BACKGROUND: The term phyllodes tumours, which account for less than 1% of breast neoplasms, describes a spectrum of heterogenous tumours with different clinical behaviours. Less than 30% present as metastatic disease. Complete surgical resection is the standard of care so that recurrence rates are reduced. The role of adjuvant chemotherapy or radiation therapy is controversial. Patients with metastatic disease have a median overall survival of around 30 months. CASE DESCRIPTION: The authors present the case of a 57-year-old woman with an exuberant left malignant phyllodes tumour with bilateral involvement, as well as lung and axillar metastasis.
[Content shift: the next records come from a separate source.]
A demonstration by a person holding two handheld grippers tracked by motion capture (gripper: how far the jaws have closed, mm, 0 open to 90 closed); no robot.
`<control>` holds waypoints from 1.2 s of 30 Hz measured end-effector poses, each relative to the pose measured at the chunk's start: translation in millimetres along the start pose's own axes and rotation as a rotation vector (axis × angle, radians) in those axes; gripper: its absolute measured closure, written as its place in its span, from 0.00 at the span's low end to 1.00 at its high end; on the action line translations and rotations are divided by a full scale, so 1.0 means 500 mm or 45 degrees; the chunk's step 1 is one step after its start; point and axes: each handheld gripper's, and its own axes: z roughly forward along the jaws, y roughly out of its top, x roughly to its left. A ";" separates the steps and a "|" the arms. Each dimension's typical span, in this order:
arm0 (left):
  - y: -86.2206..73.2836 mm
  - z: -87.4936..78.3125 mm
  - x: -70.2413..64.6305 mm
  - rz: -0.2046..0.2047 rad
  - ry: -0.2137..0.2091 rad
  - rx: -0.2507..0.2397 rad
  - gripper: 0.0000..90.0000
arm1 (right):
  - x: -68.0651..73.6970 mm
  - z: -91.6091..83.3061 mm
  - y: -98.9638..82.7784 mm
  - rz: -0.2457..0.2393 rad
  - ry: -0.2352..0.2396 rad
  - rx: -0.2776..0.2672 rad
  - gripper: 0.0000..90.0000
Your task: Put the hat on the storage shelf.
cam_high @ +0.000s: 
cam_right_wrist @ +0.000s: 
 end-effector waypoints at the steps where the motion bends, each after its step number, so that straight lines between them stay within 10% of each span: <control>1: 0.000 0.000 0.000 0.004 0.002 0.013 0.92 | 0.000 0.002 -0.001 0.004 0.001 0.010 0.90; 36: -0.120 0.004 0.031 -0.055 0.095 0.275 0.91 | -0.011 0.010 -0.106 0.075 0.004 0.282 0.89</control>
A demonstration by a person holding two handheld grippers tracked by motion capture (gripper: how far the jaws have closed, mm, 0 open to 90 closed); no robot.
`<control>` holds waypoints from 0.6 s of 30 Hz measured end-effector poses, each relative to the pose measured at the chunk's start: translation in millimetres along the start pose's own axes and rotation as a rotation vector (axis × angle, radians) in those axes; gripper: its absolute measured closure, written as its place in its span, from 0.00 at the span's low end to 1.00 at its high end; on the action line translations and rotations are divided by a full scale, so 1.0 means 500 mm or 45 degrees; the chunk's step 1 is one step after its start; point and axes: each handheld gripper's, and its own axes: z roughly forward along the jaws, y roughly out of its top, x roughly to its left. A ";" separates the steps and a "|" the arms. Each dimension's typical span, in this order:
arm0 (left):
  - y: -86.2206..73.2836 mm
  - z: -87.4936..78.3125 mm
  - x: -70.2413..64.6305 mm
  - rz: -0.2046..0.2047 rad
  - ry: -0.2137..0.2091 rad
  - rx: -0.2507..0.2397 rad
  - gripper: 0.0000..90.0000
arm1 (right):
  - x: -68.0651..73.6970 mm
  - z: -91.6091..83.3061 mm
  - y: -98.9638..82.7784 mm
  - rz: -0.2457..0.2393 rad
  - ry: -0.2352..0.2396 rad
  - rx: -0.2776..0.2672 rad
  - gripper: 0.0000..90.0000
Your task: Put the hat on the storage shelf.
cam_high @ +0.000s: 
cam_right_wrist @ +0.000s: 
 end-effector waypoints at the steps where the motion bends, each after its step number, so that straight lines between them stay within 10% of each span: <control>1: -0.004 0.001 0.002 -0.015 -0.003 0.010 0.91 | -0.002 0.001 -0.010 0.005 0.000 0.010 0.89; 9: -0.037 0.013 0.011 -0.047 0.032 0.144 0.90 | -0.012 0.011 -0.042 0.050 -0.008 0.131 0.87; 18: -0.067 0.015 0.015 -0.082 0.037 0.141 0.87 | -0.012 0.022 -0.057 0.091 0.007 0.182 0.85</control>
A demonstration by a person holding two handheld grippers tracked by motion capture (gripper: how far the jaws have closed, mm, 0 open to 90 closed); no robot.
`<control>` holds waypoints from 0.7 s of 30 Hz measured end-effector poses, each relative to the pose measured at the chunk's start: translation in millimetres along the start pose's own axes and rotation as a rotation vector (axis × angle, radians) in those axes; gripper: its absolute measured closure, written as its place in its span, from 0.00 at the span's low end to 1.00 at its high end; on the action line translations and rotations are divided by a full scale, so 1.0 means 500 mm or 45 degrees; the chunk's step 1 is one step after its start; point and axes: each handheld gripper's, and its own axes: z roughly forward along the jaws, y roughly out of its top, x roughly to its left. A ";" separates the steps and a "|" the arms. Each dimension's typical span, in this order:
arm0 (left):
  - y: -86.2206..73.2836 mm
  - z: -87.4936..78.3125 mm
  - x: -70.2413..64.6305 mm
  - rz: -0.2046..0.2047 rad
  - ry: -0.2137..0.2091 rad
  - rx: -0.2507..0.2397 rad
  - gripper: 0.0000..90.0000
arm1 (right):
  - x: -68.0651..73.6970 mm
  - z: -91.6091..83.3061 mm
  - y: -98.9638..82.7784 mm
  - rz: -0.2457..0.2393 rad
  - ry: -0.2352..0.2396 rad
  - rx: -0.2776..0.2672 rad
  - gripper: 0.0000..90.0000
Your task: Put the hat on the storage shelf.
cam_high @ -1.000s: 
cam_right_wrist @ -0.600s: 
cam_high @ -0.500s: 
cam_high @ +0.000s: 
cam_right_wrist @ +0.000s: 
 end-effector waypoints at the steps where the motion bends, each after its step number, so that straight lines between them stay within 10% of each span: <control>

The patient underwent haemostatic radiation therapy and started palliative chemotherapy with doxorubicin, achieving partial response with significant improvement in quality of life. A posterior simple mastectomy revealed a small residual tumour. DISCUSSION: Metastatic malignant phyllodes tumours are rare, so therapeutic strategies rely on small retrospective studies and guidelines for soft tissue sarcoma. Palliative chemotherapy protocols include anthracycline-based regimens, either as monotherapy with doxorubicin or doxorubicin together with ifosfamide. With few treatment options, management of these patients must rely on a continuum of care. LEARNING POINTS: Phyllodes tumours are a rare type of breast neoplasm.The differential diagnosis of breast cancer should include phyllodes tumours.Accurate and rapid diagnosis is required.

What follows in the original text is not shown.